WHAT THE EXERCISE ASKS: If a line in the data contains "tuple", copy it out.

[Records excerpted from a collection]
--

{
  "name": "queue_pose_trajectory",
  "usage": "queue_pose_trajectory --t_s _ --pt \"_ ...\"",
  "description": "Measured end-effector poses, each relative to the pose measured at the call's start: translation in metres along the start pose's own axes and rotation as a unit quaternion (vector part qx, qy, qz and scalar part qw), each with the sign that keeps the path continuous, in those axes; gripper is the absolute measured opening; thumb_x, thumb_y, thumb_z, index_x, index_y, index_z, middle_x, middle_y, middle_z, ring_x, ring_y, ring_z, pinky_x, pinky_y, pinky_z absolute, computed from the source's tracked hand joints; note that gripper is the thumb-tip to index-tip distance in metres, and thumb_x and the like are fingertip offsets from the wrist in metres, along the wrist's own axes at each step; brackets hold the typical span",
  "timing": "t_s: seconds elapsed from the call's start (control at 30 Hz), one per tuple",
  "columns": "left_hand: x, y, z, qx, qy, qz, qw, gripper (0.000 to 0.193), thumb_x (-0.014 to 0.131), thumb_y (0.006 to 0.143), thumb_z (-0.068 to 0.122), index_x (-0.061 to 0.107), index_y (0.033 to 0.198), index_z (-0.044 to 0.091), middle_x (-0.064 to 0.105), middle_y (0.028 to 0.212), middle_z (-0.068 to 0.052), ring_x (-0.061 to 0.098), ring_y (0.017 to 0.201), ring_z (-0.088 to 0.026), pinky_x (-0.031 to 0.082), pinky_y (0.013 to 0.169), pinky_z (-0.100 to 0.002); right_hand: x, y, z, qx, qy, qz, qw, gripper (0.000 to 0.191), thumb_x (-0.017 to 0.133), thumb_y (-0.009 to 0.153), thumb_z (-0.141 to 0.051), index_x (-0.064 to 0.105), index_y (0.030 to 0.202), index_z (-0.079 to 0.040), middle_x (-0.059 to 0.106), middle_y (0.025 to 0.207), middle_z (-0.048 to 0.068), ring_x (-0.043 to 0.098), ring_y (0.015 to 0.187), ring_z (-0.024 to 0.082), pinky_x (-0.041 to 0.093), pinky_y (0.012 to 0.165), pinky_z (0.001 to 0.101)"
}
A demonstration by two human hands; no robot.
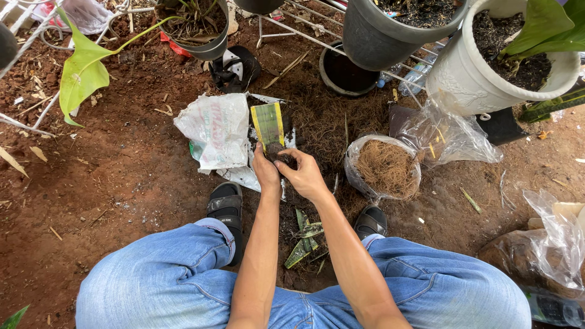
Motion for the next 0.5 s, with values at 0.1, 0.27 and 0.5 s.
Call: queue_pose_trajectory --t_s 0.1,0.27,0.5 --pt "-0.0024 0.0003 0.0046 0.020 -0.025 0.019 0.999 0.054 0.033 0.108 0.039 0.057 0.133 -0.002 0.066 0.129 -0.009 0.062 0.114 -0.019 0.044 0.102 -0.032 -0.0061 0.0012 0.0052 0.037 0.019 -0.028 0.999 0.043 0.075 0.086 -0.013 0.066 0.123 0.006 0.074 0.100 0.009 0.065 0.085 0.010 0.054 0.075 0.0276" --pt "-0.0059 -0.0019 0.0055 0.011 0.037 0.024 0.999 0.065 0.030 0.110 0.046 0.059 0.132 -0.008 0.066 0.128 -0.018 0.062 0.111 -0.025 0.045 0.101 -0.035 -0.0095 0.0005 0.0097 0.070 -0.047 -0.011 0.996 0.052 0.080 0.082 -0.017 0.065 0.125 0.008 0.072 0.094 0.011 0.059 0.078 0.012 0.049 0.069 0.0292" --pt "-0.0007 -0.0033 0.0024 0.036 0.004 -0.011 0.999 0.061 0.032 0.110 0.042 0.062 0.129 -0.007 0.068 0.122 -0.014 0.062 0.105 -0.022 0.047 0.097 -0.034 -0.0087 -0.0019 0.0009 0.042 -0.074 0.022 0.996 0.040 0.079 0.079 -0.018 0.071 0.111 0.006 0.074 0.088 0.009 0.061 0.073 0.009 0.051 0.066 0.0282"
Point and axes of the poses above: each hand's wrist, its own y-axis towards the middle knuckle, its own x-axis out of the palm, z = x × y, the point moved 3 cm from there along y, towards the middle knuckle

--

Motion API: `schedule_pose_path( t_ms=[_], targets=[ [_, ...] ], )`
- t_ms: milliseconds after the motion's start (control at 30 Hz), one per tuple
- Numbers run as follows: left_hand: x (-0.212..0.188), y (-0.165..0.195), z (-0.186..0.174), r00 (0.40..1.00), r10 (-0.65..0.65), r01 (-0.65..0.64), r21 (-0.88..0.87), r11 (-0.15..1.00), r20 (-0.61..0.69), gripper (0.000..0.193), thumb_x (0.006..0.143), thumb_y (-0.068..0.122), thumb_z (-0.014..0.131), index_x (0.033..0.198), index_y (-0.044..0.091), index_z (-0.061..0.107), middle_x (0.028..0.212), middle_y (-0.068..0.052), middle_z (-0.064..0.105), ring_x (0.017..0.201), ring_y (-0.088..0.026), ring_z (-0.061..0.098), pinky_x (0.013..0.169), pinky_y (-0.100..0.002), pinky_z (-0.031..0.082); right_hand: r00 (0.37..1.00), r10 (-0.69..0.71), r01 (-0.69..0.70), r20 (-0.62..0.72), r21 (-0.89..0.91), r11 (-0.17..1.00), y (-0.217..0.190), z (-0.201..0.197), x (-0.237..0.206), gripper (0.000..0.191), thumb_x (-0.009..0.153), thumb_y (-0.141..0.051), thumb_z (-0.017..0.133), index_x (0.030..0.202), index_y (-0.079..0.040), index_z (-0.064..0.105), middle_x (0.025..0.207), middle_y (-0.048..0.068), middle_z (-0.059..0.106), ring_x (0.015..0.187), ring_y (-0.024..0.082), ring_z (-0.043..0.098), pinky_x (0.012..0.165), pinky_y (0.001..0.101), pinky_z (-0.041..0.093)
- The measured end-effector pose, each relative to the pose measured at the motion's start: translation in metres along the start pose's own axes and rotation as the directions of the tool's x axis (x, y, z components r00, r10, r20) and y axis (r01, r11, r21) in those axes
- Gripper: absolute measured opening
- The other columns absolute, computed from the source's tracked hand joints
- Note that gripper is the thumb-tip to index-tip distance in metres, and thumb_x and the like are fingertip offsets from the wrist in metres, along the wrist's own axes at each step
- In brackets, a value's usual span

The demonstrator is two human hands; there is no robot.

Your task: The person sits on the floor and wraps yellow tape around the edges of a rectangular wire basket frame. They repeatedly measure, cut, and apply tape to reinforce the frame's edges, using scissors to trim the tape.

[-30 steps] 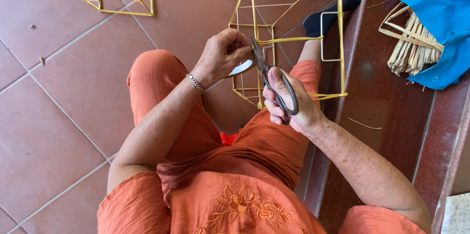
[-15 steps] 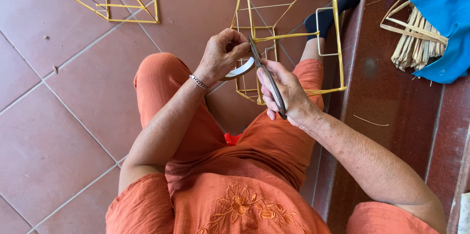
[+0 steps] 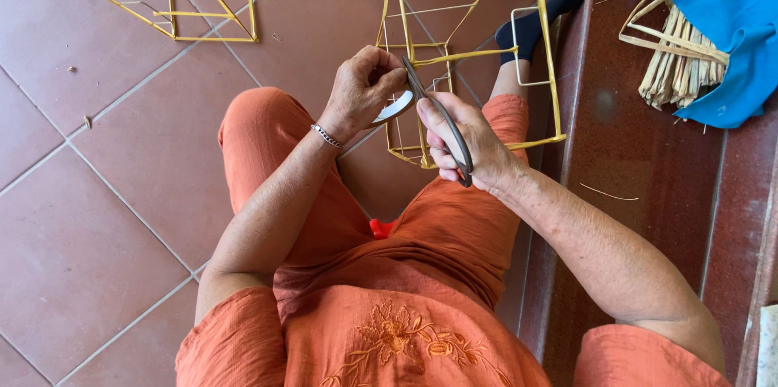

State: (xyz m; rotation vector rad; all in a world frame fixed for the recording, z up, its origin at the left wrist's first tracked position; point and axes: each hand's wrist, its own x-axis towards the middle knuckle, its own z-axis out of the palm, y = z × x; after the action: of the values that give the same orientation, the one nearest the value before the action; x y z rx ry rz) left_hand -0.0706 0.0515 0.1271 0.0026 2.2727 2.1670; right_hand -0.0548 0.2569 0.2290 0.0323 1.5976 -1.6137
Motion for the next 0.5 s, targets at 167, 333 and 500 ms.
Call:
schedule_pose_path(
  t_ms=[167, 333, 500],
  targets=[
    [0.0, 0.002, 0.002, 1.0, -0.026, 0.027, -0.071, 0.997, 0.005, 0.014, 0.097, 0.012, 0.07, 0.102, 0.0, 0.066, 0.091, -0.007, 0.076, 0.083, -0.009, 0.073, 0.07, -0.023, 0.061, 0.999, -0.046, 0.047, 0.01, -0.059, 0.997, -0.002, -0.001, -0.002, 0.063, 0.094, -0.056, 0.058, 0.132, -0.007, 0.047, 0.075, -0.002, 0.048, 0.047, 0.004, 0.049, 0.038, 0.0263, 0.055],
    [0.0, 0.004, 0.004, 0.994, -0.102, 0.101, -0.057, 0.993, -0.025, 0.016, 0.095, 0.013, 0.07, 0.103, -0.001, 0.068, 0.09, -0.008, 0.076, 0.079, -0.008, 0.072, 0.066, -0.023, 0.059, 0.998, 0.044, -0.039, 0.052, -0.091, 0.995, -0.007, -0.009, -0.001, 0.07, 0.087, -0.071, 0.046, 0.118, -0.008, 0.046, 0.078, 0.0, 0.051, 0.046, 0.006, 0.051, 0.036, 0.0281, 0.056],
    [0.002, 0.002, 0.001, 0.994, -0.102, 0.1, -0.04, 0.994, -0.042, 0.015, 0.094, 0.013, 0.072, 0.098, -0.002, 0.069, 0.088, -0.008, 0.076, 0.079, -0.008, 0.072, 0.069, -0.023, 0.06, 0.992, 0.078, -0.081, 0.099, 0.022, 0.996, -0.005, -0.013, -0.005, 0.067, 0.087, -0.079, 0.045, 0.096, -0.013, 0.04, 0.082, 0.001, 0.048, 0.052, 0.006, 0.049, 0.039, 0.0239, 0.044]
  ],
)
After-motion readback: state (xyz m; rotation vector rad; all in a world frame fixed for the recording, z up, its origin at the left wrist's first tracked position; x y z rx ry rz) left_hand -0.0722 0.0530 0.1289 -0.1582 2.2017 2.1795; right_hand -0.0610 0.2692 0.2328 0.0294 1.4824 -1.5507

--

RESULT OF THE EXERCISE:
  "timing": "t_s: seconds elapsed from the call's start (control at 30 Hz), one per tuple",
- t_ms: milliseconds after the motion's start (control at 30 Hz), one per tuple

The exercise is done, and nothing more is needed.